2D MNIST Encoder

Hi I did some experiments involving SDRClassifier and a few encoders.
SpatialPooler, FlyHash Encoder and a newer FH 2D Encoder which combines idea of random projection from fly hash with spatial proximity.
Which means two neighbor pixels in an image contribute with similar projections in the encoder, while two distant pixels have relatively dissimilar (random) projections

In order to get comparable results with other ML classification tasks, I’ve modified the HTM MNIST example from an online style to a “batched” operation:

  • First stage is encoding the whole MNIST (60k train + 10k test) dataset into SDRs with specified encoder and parameters.
  • Second use the SDRClassifier for a variable number of epochs till I got converging results.

One most important point was that classification results are heavily dependent on the amount of information available, mostly the number of 1 bits in its input SDRs.

In order to compare the three encoders (SP, FH, FH_2D) they were tuned to produce similar SDRs in terms of size and solidity.
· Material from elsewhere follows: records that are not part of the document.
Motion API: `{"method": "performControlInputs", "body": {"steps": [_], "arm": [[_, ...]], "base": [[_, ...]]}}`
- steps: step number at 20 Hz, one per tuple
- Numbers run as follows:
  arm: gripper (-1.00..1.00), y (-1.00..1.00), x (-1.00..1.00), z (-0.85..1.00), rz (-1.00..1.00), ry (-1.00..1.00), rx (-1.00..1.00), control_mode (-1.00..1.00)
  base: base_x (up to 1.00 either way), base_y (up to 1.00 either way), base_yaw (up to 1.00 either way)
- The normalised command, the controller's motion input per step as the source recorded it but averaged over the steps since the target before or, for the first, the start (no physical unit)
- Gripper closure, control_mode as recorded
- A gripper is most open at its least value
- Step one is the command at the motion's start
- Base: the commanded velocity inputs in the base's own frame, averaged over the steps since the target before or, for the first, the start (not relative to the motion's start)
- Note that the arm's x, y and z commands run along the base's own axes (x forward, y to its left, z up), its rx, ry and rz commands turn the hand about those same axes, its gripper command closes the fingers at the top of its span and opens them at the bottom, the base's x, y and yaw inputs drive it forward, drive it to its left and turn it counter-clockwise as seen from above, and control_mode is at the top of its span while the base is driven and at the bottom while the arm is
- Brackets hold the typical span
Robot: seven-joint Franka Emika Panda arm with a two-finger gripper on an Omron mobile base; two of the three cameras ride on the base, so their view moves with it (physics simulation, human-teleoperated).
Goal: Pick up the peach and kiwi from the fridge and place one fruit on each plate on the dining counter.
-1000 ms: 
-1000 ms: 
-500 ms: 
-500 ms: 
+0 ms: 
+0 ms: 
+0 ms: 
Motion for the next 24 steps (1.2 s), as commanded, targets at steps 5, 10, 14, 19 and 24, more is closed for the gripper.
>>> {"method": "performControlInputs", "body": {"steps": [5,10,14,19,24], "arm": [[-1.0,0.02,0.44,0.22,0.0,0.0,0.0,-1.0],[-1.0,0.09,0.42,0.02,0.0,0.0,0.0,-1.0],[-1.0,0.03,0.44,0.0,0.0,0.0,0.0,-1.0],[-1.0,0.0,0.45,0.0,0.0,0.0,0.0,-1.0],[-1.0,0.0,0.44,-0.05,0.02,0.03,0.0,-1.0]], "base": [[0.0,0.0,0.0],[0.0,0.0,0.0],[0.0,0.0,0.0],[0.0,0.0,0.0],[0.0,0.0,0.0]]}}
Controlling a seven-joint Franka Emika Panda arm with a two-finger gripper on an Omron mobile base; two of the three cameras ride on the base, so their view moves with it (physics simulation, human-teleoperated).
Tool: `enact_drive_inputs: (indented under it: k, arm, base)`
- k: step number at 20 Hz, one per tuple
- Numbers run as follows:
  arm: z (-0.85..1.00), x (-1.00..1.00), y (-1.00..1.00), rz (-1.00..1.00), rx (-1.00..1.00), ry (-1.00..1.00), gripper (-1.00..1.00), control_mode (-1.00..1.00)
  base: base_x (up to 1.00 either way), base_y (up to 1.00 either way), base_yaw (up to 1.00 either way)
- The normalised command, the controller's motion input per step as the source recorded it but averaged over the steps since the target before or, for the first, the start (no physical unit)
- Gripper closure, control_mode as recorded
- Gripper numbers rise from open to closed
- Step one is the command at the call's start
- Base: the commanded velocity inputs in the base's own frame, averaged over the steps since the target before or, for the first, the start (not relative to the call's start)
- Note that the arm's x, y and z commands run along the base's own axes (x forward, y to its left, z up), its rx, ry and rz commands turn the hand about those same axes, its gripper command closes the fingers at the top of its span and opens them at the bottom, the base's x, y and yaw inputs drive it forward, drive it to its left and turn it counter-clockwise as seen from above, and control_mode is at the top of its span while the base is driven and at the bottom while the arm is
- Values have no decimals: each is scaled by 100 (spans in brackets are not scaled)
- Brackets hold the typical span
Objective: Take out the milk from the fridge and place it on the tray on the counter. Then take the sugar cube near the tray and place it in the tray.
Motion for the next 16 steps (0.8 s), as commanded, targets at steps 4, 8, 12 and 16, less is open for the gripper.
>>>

Since I could not do much in controlling SpatialPooler solidity, I simply parametrized the other two encoders to output SDRs at the average solidity reported by SP.

Results were that while SpatialPooler slightly outperforms Fly Hash encoder, the 2D encoder is way ahead.

Sample results:

77/1024 bits SDRs (77 ON Bits) corresponding to (32,32) columnDimensions in SP, with potentialRadius: 7

Classifier epochs on pre-computed encodings: 30

FH Encoder: 94.03%
2 x SpatialPooler: 94.34%
FH_2D_Encoder : 96.13%

2x SpatialPooler means I fed it twice the x_train dataset in learning mode. It produces slightly better results over a single pass.

611/6241 bit SDRs - which corresponds to (79,79) columnDimensions and potentialRadius of 11

FH Encoder: 97.13%
SpatialPooler: 97.24%
FH_2D Encoder: 97.86%

I will also post the script, currently there are dependencies on modules that are still changing/unstable.


If you are interested in the low end:

31/400 SDRs - corresponding to (20,20) columnDimensions

FH Encoder: 89.74%
Double Spatial Pooler: 90.24%
FH_2D Encoder: 93.45%

For reference, 30 epochs of SDRClassifier on B/W, unencoded 28x28 digit images was 91.82% with 120/784 bit SDRs.

Which means the 2D encoder was significantly more useful with significantly less data.

@cezar_t very interesting results with new 2Dencoder

It might work well only with MNIST style of images though.
Thick lines, simple figures, no grays

Could you pls explain how do they work? Thanks

Ok, is a bit of talk. Let’s say there are three stages, their names sound cryptic but I need to explain each stage.
In reality the execution order is different, here is the… “semantic” order. 1. is the last stage to encode the whole dataset, 2. prepares the encoder and 3. computes “balancing weights”

  1. Running a dense matrix projection of the image pixels.
    With a random matrix RM of shape e.g. 28x28x1000 floats applied to any 28x28 image it would produce a 1000 bit “Fly Hash” SDR . Algorithm is simple - for every pixel in the input image e.g. row 5x col 7 I multiply its value with the RM[5,7] and add the result to a total buffer.
    That is simply a dot product between image and RM
    The resulting 1000 floats vector I multiply it with “ballancing vector” (see 3. below) then select the highest P values e.g. 50 for 50/1000 resulting sparsity.
  2. but, in order to make it sensitive to position in 2D (28x28) input space I first start with a 34x34x1000 random matrix and convolve every 7x7x1000 submatrix into a single 1000 bit line in the the final 28x28x1000 marix.
    So instead of applying convolutions to every image I convolve the encoder itself. Then use it as in fly hash (random projection) encoding described above. This makes adjacent lines in the RM more “close” to each other. I haven’t tested much with different size kernels, 7x7 seemed quite lucky :stuck_out_tongue:
  3. Final preparation stage I can call it “VU-meter balancing” this uses a subset of the dataset to figure out which values in the 1000 long dense vector need to be “stretched” or “compressed” in order to avoid having some bits in the SDR being over-represented and other under-represented. So if total activations average 100 / each sdr bit and some bit activates 125 times other 70 times these weights are adjusted so the have more even chances (each activating approx 100 times)
    This balancer Is ran on only 5000-10000 images once before actual encoding. The number is picked so the number of samples is significant yet, being quite costly, doesn’t impact too much overall encoding time.

I hope it makes sense.

@cezar_t thanks for your explain. That looks like the patch encoder of Numenta, where the matrix RM plays the role of receptive field.